La Unión Europea cada día está más harta de Gran Bretaña y ya ni se toma la molestia de disimularlo: la frase que titula este artículo acabará siendo pronunciada, tarde o temprano, por algún miembro destacado de la UE. Como a Theresa May no le dan la razón ni los suyos, la cosa se va alargando hasta que los británicos consideren que el trato con ese continente que desprecian les salga a cuenta. Hasta entonces, a seguir tocando las narices y a no ponerse de acuerdo en nada. No parecen conscientes de que esta bronca la iniciaron ellos con un referéndum en el que se impuso, por muy poco, el supremacismo de quienes creen estar rodeados de idiotas y consideran que en su aldea de Asterix se apañarán mejor sin injerencias foráneas. ¿Que se quieren largar? Pues que se larguen. Total, siempre han estado con un pie dentro y otro fuera, como si nos perdonaran la vida a los demás o nos hiciesen un tremendo favor dirigiéndonos la palabra; y si quieren vivir física y mentalmente aislados, pues allá se las compongan.

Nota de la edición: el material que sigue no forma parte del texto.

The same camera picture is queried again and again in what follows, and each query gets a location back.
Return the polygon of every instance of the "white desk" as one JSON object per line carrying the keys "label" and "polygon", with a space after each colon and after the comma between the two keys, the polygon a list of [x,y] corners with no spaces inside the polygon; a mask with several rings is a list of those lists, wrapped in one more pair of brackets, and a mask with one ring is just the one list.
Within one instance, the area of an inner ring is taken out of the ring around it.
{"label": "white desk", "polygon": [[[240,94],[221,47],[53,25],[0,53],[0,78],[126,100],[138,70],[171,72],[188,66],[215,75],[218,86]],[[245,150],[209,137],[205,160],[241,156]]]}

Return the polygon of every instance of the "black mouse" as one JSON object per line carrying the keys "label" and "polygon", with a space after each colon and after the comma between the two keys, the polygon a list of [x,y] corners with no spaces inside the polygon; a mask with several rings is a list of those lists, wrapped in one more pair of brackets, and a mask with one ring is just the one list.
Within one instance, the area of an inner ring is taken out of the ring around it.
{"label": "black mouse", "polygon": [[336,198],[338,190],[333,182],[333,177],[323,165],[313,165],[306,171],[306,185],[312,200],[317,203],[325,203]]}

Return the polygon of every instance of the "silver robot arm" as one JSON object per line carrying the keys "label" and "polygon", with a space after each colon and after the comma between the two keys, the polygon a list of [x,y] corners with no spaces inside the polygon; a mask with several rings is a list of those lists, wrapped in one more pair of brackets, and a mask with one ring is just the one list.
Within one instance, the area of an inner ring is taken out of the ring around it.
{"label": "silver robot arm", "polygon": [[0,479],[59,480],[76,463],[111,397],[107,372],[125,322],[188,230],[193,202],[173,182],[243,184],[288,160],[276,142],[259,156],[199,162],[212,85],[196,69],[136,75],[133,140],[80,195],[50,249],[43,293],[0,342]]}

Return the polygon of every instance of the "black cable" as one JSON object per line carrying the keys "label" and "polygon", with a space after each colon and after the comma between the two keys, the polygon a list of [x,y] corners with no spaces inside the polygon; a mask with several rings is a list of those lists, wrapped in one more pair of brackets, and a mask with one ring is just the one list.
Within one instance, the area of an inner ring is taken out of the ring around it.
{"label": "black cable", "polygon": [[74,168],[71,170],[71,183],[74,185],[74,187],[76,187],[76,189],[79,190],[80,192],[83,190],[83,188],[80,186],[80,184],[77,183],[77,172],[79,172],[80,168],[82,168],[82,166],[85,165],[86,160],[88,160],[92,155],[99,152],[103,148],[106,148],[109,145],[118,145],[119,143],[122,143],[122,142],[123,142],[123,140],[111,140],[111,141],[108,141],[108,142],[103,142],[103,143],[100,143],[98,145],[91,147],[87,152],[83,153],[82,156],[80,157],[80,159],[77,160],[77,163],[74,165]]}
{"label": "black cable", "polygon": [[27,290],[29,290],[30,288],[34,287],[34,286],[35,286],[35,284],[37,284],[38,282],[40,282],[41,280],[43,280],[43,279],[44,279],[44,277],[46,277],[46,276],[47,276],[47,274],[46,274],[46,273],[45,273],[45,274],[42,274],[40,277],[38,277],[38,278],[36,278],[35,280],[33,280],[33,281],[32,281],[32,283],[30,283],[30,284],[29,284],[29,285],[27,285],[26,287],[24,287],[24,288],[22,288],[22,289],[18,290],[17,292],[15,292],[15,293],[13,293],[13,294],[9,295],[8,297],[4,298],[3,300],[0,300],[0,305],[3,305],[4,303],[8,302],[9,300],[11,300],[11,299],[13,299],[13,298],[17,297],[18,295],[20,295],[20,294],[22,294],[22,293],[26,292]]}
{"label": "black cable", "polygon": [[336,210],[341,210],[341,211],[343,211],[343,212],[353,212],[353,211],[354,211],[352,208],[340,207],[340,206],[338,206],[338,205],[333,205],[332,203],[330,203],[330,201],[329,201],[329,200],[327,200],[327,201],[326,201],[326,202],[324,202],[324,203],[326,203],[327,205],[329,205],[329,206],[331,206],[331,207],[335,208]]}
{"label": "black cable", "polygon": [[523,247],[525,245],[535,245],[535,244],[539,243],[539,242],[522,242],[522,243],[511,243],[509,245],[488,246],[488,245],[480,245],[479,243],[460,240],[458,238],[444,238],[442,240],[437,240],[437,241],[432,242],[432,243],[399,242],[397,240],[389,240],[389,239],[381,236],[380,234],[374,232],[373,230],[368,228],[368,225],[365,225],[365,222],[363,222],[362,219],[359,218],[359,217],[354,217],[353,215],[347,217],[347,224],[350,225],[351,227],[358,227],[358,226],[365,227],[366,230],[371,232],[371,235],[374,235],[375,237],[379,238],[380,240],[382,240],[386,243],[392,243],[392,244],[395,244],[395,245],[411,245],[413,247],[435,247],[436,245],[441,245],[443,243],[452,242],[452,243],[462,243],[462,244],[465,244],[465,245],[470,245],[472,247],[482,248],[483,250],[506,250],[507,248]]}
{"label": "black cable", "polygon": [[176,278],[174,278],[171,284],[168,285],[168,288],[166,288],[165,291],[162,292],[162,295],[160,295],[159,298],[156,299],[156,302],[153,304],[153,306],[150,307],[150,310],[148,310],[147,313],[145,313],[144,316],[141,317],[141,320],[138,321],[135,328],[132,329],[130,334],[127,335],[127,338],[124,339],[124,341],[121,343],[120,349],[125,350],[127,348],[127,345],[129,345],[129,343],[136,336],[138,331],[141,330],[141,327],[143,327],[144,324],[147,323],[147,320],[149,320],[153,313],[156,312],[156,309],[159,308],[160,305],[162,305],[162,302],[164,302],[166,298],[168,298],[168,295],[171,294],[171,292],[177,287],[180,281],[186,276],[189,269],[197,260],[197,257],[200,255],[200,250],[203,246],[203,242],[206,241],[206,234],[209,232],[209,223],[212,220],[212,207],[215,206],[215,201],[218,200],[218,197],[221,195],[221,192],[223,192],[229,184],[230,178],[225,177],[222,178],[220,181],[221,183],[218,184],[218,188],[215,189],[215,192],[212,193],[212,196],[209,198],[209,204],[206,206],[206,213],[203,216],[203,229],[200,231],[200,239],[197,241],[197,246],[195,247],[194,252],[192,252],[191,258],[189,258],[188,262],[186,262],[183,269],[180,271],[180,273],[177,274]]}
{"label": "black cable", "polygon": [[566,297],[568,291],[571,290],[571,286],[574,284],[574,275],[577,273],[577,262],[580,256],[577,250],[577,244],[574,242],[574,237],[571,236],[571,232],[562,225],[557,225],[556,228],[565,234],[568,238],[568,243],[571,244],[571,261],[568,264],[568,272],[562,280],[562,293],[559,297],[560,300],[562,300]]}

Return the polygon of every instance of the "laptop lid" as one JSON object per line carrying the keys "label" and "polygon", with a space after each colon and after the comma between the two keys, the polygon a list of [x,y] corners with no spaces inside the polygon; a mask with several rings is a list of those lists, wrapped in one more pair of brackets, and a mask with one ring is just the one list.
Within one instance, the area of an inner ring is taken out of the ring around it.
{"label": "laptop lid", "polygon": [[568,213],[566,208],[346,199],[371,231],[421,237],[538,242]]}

Lo más irritante del asunto es que los millones de británicos que agradecerían un segundo referéndum para evitar las consecuencias del tiro en el pie que les dispararon los euroescépticos en el primero no parecen tener a nadie que los represente. En el parlamento solo se habla de plazos, condiciones y a ver qué les sacamos a esos merluzos antes de largarnos, pero sobre el posible nuevo referéndum hay un silencio sepulcral. Sobre todo, porque quien más debería estarse partiendo la cara para conseguirlo, el marxista tronado Jeremy Corbyn, no está haciendo nada al respecto.

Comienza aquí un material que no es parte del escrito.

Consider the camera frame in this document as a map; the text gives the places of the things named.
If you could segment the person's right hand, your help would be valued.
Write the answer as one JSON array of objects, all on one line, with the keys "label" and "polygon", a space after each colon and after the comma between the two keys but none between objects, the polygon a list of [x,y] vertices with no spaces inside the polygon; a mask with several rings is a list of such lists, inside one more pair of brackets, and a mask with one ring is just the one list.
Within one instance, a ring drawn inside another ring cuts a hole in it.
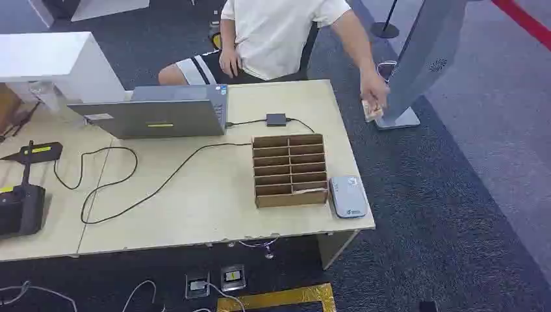
[{"label": "person's right hand", "polygon": [[220,50],[219,64],[221,70],[230,78],[237,77],[242,68],[241,59],[233,47],[226,47]]}]

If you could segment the person's left hand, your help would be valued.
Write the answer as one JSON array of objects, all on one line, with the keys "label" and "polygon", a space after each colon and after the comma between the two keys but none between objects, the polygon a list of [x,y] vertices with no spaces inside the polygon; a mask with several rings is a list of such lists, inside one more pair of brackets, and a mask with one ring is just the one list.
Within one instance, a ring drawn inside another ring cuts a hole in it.
[{"label": "person's left hand", "polygon": [[361,98],[368,112],[378,111],[387,107],[389,87],[374,70],[362,70]]}]

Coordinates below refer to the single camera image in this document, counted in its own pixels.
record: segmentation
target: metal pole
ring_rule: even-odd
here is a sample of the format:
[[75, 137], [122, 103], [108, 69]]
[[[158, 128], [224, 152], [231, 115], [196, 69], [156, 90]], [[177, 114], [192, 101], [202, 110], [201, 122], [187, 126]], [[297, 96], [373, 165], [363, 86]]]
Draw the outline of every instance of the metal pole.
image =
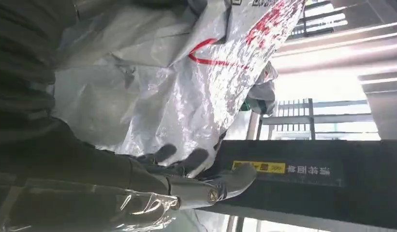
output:
[[242, 232], [242, 229], [244, 228], [244, 219], [245, 219], [244, 217], [238, 218], [235, 232]]
[[310, 130], [311, 130], [311, 139], [315, 140], [315, 118], [313, 114], [313, 101], [312, 98], [308, 98], [308, 106], [309, 106], [309, 123], [310, 123]]

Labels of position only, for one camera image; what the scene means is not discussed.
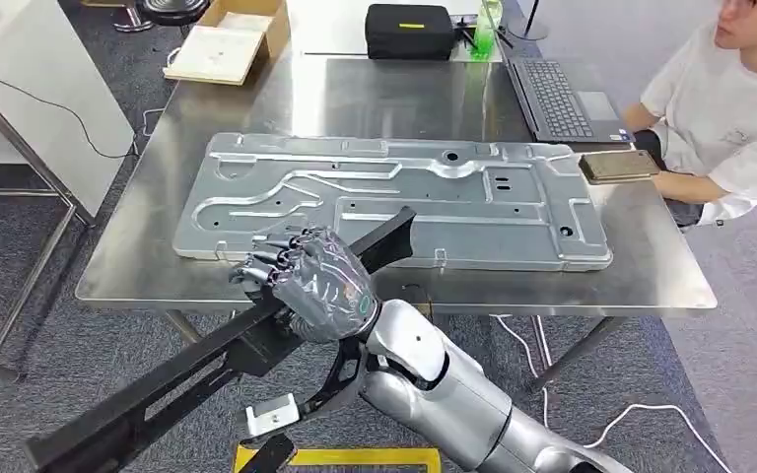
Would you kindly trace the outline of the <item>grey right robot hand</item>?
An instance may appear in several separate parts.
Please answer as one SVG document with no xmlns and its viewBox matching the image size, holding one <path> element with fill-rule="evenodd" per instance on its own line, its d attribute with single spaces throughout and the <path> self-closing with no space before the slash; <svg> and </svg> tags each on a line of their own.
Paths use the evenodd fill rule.
<svg viewBox="0 0 757 473">
<path fill-rule="evenodd" d="M 379 314 L 370 274 L 329 227 L 266 236 L 232 268 L 229 281 L 251 299 L 283 303 L 294 314 L 291 330 L 313 343 L 357 336 Z"/>
</svg>

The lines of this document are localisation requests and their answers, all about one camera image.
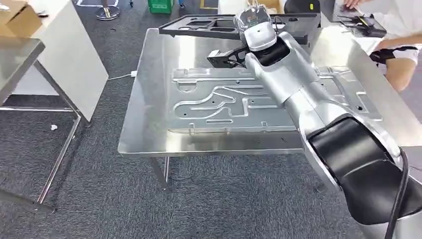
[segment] person's leg
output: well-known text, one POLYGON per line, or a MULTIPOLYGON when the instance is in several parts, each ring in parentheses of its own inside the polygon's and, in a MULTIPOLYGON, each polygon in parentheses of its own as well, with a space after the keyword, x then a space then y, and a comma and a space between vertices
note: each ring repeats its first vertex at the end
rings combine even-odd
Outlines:
POLYGON ((388 59, 386 65, 385 77, 393 88, 400 92, 409 85, 417 64, 410 58, 395 58, 388 59))

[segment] metal plate
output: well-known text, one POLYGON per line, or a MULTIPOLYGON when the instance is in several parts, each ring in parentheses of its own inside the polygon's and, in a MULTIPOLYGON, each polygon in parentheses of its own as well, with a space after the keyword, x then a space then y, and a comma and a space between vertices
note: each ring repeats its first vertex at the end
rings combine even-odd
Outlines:
MULTIPOLYGON (((340 103, 380 121, 354 74, 345 67, 319 68, 320 83, 340 103)), ((295 130, 260 81, 243 68, 178 69, 169 88, 168 126, 178 133, 295 130)))

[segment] white cable
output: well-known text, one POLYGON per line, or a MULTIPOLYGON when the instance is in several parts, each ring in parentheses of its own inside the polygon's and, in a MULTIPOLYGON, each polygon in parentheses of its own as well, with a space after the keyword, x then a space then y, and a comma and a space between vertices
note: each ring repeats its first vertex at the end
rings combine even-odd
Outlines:
POLYGON ((126 74, 126 75, 124 75, 124 76, 118 76, 118 77, 110 78, 110 79, 109 79, 109 81, 111 81, 111 80, 121 79, 121 78, 124 78, 124 77, 127 77, 127 76, 131 76, 131 74, 126 74))
POLYGON ((121 79, 121 78, 124 78, 124 77, 127 77, 127 76, 136 77, 137 74, 138 74, 138 71, 131 71, 130 74, 126 74, 124 76, 118 76, 118 77, 110 78, 108 80, 109 81, 111 81, 111 80, 117 80, 117 79, 121 79))

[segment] cardboard box
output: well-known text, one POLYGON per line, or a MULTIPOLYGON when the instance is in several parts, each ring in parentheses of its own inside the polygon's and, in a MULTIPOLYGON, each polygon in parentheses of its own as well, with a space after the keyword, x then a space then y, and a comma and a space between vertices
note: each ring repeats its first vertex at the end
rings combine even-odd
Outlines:
POLYGON ((269 14, 284 13, 283 0, 258 0, 258 3, 264 4, 268 9, 269 14))
POLYGON ((10 11, 0 11, 0 35, 30 37, 41 25, 32 7, 22 0, 1 0, 10 11))

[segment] white shirt
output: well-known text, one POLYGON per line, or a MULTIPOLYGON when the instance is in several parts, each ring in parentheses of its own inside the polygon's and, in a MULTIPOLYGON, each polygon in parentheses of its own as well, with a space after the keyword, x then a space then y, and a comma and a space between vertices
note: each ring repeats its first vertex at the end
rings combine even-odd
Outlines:
POLYGON ((374 17, 387 30, 387 39, 422 33, 422 0, 392 0, 388 13, 374 17))

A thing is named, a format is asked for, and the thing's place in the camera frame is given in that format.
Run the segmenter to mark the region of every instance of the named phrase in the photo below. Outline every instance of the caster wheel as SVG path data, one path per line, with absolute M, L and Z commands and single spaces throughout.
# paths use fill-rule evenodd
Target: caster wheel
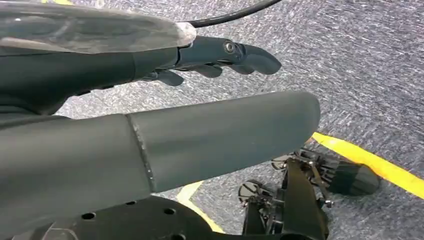
M 238 188 L 238 199 L 241 203 L 247 202 L 251 197 L 260 194 L 263 184 L 256 180 L 248 180 Z
M 283 155 L 271 160 L 271 166 L 275 170 L 283 170 L 286 168 L 286 162 L 290 158 L 290 155 Z

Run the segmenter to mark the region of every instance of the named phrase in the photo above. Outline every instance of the black cylindrical tube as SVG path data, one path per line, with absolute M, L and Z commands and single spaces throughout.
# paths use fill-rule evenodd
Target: black cylindrical tube
M 320 105 L 307 92 L 275 92 L 129 118 L 161 192 L 299 149 L 318 127 Z

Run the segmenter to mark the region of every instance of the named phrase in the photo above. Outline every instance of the black wheel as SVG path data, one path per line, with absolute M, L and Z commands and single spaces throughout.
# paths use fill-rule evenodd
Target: black wheel
M 258 196 L 263 184 L 256 180 L 248 180 L 238 188 L 238 199 L 245 203 L 249 198 Z

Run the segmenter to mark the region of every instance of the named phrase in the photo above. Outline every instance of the gray carpet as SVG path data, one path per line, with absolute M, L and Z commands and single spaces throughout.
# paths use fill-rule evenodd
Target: gray carpet
M 211 17 L 259 0 L 105 0 L 177 21 Z M 94 5 L 90 0 L 75 1 Z M 216 79 L 185 73 L 179 87 L 135 82 L 71 98 L 73 118 L 128 113 L 284 90 L 307 90 L 321 102 L 319 131 L 345 139 L 424 178 L 424 3 L 287 0 L 255 15 L 208 27 L 200 35 L 264 48 L 282 62 L 272 76 L 226 70 Z M 192 201 L 226 232 L 241 231 L 237 188 L 248 179 L 280 180 L 264 163 L 206 181 Z M 178 191 L 165 193 L 172 198 Z M 384 182 L 375 195 L 333 195 L 331 240 L 422 240 L 424 200 Z

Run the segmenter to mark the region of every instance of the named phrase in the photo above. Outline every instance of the bolt hole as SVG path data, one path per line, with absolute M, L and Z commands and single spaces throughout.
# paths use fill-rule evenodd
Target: bolt hole
M 81 215 L 81 218 L 84 220 L 91 220 L 91 219 L 94 219 L 95 217 L 96 217 L 96 214 L 94 212 L 89 212 L 89 213 L 85 213 Z
M 175 209 L 172 209 L 172 208 L 165 208 L 163 210 L 163 212 L 167 215 L 174 215 L 176 211 L 175 211 Z
M 175 234 L 171 236 L 171 240 L 186 240 L 186 236 L 183 234 Z

Nos quejamos, con razón, de la influencia en Europa de derechistas siniestros como Matteo Salvini, Marine Le Pen o Viktor Orban, pero nos olvidamos de la pandilla de izquierdistas no menos siniestros en la que militan personajes como Pablo Iglesias, Jean-Luc Melenchon o el propio Corbyn, bolcheviques de estar por casa que reniegan de “la Europa de los banqueros que no tiene en cuenta las necesidades del pueblo”. Nadie ha dicho que la Unión Europea sea una maravilla de justicia y paz basada en la fraternal relación entre los estados que la componen. Todos sabemos que la cosa comenzó llamándose Mercado Común y yendo, básicamente, de monises. Tampoco se podía esperar mucho más de una serie de países viejísimos en la que todos han estado en guerra con alguno en determinado momento de la historia. Pero algo había que hacer para no caer en la irrelevancia a la que nos conducen, no muy sibilinamente, las grandes potencias mundiales, Estados Unidos, Rusia y China. Ya se sabe que la unión hace la fuerza, ¿no?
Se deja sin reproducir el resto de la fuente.